At the end of last month, and to the relief of most professional working people in Marbella, the PP mayor Ángeles Muñoz, was re-elected to her position at the head of our local council authorities. I was happy to give her my vote because I honestly believe she was the best choice out of the candidates standing, and an individual who has the best interests at heart for our town.
Muñoz was able to regain an overall majority that she had previously lost in 2015, however, unlike her contemporary José María García Urbano in our neighbouring Estepona, she was unable to achieve a landslide. The remarkable Urbano is a true reformer, a man whose positive actions in his community have now led to him becoming Spain’s most voted for official mayor.
I know from personal dealings through work that Ángeles Muñoz is a person who also wants to create change where it is needed within Marbella’s town hall. However, she is fighting against a large dysfunctional workforce within our local authorities that is resistant to the implementation of reforms, especially syndicates that are very powerful.
We are all used to the slow paced culture that exists in Spain and can often work productively within or around the laid back restrictions that this entails, particularly when dealing with people in the public sector. However, the ethos and systems present in Marbella’s town hall are so far beyond restrictive that they bring important urban regeneration and development projects to a practical standstill.
Transparency and innovation are unfortunately missing from the working practices of the incredibly large number of employees that work for the residents of our community. Instead, protection and preservation of job roles appears to be the key motivation for too many people on the council payroll, an attitude that only hampers progress.
A greater number of people work for Marbella’s town hall, either as an employee or for a contracted service company, than the equivalent workforce in the cities of Seville and Málaga, municipalities that are larger and four to five times more populated than ours.
Of great concern are the financial figures, which reveal that out of the 2019 town hall budget of 284 million euros, only 24 million will be allocated to infrastructure and reform initiatives. When you compare that to the 232 million euros that will be paid for staff and services during this year, warning bells start to ring about how our taxes are being spent.
If the money was wisely allocated, there would be little room for complaint, but as a professional working within the property industry it is beyond frustrating to have to wait an interminably long time to process even the simplest paperwork.

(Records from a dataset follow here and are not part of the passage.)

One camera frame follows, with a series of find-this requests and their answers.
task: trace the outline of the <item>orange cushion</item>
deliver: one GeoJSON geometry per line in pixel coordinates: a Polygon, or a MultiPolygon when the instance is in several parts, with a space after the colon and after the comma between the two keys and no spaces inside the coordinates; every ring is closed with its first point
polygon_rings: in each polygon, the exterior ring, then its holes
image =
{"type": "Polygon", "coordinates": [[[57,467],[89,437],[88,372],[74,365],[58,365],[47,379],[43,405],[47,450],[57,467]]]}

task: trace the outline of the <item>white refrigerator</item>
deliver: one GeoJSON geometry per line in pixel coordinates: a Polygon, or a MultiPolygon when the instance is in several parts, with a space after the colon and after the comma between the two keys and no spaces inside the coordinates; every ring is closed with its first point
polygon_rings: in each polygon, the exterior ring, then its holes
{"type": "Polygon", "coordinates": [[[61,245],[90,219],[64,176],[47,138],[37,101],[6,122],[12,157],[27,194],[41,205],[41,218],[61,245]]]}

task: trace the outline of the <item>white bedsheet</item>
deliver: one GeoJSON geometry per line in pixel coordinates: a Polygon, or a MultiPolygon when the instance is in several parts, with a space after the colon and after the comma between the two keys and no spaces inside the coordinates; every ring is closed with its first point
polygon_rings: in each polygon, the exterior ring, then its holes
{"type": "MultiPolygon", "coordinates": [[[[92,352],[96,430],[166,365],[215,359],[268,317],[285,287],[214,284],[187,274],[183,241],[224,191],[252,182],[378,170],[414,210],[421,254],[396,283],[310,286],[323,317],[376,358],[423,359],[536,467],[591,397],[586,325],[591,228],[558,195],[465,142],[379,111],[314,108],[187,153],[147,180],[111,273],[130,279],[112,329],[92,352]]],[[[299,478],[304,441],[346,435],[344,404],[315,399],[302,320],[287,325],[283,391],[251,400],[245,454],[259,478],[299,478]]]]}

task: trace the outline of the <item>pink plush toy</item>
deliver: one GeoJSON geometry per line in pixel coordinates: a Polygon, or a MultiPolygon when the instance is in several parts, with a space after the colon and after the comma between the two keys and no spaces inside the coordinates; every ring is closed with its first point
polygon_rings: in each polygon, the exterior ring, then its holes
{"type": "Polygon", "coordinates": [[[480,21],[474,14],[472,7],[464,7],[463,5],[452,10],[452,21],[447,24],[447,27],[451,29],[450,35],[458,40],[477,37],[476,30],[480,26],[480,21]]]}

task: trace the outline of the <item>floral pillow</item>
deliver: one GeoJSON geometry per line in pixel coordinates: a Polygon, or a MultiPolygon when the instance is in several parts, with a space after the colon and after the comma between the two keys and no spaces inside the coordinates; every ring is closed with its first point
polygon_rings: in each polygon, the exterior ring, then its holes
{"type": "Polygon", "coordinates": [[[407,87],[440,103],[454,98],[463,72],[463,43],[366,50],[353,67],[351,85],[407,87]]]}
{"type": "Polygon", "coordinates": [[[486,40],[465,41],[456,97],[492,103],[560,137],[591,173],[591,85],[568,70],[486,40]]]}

In this age of new technology it feels unfathomable that it takes up to two months for a digital document, presented to the town hall via its own official website, to reach the correct contact. It shouldn’t be a real achievement that it even arrives at all, complete with all the attached documents.
When there are council jobs available that promise a job for life, great holiday benefits and an ‘average’ gross monthly salary of over 3,000 euros, it’s no wonder the Andalusian dream is not to become Antonio Banderas, but rather a state official.

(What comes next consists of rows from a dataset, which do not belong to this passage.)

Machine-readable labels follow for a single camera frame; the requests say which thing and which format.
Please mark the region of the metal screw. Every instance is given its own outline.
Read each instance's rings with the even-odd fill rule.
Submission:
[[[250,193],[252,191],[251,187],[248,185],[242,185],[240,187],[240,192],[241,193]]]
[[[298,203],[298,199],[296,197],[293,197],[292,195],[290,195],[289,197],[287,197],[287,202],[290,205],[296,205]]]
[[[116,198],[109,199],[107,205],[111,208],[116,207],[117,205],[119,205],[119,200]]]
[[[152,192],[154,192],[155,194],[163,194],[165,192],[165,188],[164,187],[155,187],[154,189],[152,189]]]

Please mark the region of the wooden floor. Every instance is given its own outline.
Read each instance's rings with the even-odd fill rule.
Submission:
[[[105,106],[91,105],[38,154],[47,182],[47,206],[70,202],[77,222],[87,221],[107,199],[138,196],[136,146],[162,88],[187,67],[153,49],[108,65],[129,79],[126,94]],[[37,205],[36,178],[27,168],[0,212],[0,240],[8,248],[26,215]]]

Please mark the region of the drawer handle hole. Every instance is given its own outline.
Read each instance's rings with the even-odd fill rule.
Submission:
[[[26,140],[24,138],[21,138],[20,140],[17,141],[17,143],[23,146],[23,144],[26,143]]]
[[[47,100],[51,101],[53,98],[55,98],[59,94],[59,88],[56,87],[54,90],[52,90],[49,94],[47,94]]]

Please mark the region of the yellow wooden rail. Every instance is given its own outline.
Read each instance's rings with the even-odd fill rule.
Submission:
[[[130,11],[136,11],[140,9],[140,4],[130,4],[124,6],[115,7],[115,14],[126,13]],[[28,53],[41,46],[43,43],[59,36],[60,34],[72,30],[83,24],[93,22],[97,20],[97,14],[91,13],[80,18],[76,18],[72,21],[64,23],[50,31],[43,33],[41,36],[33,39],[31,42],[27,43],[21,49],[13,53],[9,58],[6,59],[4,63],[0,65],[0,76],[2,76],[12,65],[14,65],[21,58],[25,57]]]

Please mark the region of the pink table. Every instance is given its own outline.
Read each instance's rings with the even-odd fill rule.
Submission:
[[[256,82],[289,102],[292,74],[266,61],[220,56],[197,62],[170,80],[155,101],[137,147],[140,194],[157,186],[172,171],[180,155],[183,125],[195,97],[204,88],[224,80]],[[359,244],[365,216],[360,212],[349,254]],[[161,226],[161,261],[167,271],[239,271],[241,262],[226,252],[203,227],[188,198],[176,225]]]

There are definitely good-minded and hard working people in Marbella’s town hall, including, and most importantly, Ángeles Muñoz herself. So what can she do to improve the status quo? Change is necessary, but change can often be considered painful because things will be different when those changes are made. Sometimes people hate change, even when it makes life better for the majority.

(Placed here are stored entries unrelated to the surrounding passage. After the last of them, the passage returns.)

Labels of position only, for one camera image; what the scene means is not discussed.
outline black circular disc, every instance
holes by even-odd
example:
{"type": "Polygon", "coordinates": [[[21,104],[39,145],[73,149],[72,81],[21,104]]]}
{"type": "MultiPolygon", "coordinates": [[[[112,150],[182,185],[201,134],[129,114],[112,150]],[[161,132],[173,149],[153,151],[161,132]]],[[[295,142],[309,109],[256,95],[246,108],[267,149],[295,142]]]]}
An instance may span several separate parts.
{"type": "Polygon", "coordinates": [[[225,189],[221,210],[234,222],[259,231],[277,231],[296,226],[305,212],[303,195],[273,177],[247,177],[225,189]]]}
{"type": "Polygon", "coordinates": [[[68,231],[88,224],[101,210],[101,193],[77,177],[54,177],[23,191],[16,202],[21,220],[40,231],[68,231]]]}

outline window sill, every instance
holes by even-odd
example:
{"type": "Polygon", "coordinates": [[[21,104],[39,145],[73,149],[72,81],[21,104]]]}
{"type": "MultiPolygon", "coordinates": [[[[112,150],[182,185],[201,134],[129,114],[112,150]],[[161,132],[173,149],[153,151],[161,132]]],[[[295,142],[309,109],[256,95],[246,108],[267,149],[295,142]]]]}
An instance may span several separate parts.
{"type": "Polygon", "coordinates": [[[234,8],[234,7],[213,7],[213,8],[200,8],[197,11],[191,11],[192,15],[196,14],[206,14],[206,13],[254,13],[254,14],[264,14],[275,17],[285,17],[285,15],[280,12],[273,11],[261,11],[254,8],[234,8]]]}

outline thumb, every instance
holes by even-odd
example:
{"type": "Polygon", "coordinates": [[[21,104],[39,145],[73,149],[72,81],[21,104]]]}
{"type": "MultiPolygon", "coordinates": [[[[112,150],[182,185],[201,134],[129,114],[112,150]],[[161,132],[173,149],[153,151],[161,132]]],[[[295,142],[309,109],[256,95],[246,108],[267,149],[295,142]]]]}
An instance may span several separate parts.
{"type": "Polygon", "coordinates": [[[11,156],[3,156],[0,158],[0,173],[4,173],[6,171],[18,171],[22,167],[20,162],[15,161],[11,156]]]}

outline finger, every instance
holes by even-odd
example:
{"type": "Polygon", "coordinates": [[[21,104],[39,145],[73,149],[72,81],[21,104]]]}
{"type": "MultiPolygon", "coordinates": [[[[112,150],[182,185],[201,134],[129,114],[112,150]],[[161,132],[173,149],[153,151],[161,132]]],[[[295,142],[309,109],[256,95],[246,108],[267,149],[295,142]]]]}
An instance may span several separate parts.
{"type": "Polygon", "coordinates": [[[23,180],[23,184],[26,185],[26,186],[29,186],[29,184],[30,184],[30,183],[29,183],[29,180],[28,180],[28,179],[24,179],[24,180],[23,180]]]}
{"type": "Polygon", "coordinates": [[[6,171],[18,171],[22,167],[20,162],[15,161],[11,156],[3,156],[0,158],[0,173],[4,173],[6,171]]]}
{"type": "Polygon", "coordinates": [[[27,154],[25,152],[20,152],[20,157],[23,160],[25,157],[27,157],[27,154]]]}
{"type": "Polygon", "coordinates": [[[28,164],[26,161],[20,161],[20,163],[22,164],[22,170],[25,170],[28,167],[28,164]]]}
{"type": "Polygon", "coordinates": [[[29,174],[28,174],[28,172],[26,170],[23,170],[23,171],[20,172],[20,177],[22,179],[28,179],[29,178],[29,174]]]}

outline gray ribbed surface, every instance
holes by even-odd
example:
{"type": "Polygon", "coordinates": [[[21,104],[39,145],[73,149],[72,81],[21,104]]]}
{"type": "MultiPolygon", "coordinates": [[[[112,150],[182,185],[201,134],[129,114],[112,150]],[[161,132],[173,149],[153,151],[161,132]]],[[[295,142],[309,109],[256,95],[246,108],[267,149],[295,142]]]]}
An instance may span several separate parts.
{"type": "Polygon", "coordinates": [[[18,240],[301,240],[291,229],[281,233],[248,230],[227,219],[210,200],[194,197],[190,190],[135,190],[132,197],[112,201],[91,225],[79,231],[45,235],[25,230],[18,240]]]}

Somebody has to step forward and initiate essential innovative reforms within the workings of Marbella’s town hall and that person is Ángeles Muñoz. If Muñoz follows the example of José María García Urbano in Estepona she will be able to make great strides in improving the workings of her council. Alongside implementing beneficial initiatives, developments and working practices, Urbano also dismissed 200 town hall employees and non-essential contractors, an action previously no one had dared to do.
In a follow-up opinion article to be published soon, I will be exploring the positive initiatives undertaken by Urbano and how they can be applied to and benefit the town of Marbella.